» **Task prompt**
What lines of the data hold the string "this"? Copy them all.

Items from a dataset:
- - - - -
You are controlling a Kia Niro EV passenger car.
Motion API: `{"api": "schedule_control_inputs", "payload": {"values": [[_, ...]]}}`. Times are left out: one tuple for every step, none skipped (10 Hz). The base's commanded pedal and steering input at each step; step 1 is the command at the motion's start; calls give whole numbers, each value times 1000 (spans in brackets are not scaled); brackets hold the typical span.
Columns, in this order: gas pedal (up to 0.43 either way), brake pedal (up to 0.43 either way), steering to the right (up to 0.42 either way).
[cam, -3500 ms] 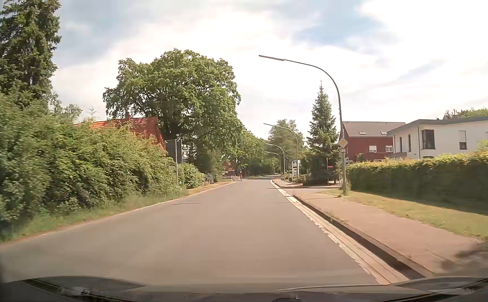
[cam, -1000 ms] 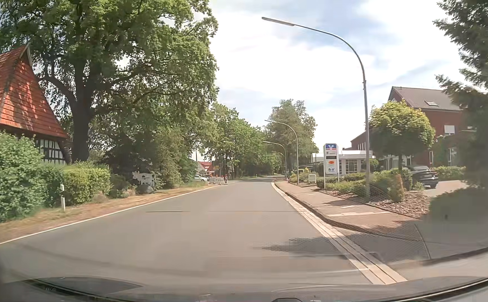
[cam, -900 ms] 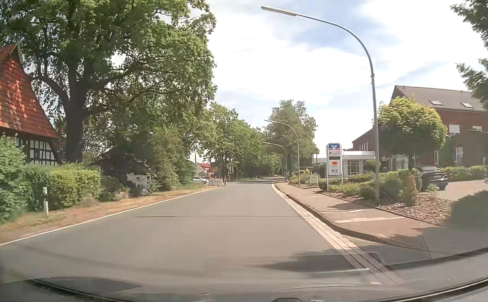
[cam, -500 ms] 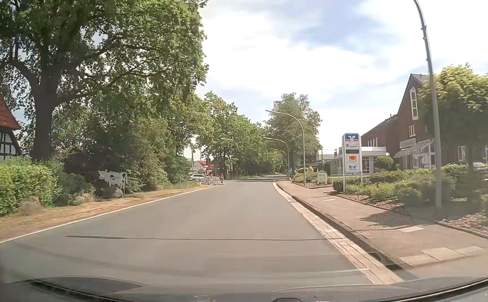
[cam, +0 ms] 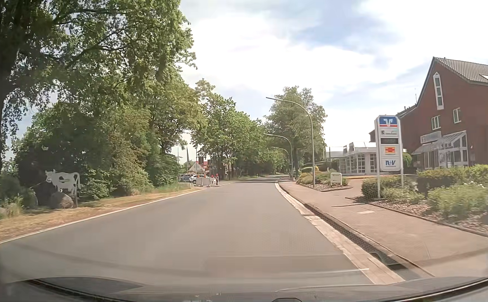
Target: Follow the waypoints while adhering to traffic rules and regulations
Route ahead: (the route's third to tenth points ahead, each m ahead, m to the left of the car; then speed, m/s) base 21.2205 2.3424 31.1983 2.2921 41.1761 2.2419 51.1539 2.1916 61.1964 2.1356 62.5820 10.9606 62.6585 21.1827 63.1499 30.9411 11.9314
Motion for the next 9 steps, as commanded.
{"api": "schedule_control_inputs", "payload": {"values": [[130, 0, -1], [130, 0, 0], [130, 0, 1], [130, 0, 1], [130, 0, 1], [130, 0, 1], [130, 0, 1], [130, 0, 2], [130, 0, 2]]}}
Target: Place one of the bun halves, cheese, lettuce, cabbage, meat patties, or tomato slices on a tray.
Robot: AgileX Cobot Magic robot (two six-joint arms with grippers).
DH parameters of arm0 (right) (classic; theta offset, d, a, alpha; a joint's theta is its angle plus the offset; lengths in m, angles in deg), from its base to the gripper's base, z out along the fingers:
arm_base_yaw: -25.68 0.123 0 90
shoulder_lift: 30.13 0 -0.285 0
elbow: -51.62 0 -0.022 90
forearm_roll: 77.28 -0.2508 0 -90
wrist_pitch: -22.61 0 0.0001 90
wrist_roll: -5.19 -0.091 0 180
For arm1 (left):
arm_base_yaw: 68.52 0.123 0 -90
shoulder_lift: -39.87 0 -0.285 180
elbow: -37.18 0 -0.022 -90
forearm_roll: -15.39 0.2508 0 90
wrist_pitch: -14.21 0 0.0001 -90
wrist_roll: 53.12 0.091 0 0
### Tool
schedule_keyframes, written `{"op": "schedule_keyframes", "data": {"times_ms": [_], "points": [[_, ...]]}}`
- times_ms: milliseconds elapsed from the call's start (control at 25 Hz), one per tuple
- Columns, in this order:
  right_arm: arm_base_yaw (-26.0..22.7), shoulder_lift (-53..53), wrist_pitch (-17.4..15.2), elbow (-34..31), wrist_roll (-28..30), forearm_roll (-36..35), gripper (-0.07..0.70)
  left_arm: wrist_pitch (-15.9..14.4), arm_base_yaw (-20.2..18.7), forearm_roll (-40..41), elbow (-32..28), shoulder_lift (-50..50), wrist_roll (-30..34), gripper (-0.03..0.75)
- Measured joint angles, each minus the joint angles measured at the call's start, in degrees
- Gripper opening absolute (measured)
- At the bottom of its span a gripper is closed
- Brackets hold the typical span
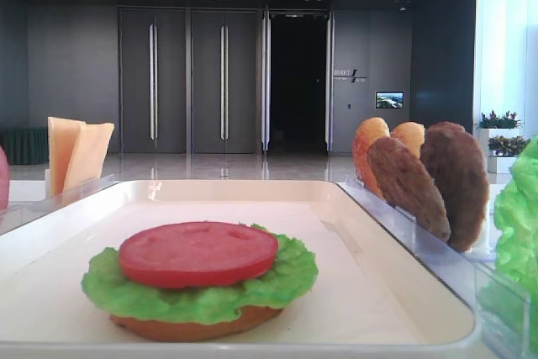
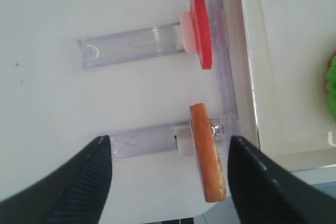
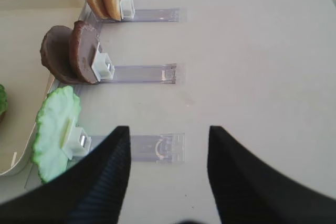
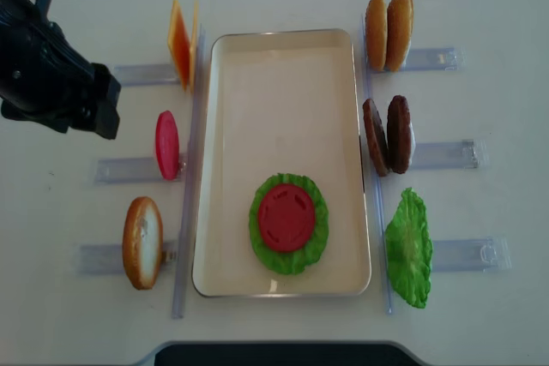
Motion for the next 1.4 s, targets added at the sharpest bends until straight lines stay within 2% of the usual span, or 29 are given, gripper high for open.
{"op": "schedule_keyframes", "data": {"times_ms": [200, 440, 560, 800, 1040, 1400], "points": [[0.0, 0.0, 0.0, 0.0, 0.0, 0.0, 0.357, 0.0, 4.27, -0.3, 0.0, 0.0, 0.61, 0.522], [0.0, 0.0, 0.0, 0.0, 0.0, -0.17, 0.357, 0.0, 15.75, -0.19, 0.0, 0.0, 3.32, 0.489], [0.0, 0.0, 0.0, 0.0, 0.0, -0.17, 0.357, -0.01, 18.81, 0.24, 0.0, 0.0, 4.48, 0.472], [0.0, 0.0, 0.0, 0.0, 0.0, -0.19, 0.357, -0.06, 19.0, -0.2, -0.12, -0.4, 7.27, 0.465], [0.0, 0.0, 0.0, 0.0, 0.0, -0.23, 0.357, -0.06, 19.02, -0.48, -5.11, -4.92, 7.87, 0.452], [0.0, 0.0, 0.0, 0.0, 0.0, -0.3, 0.357, -0.51, 19.02, -5.14, -12.36, -22.06, 11.55, 0.43]]}}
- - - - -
» **Answer for the task**
Columns, in this order: gas pedal (up to 0.43 either way), brake pedal (up to 0.43 either way), steering to the right (up to 0.42 either way).
- Columns, in this order:

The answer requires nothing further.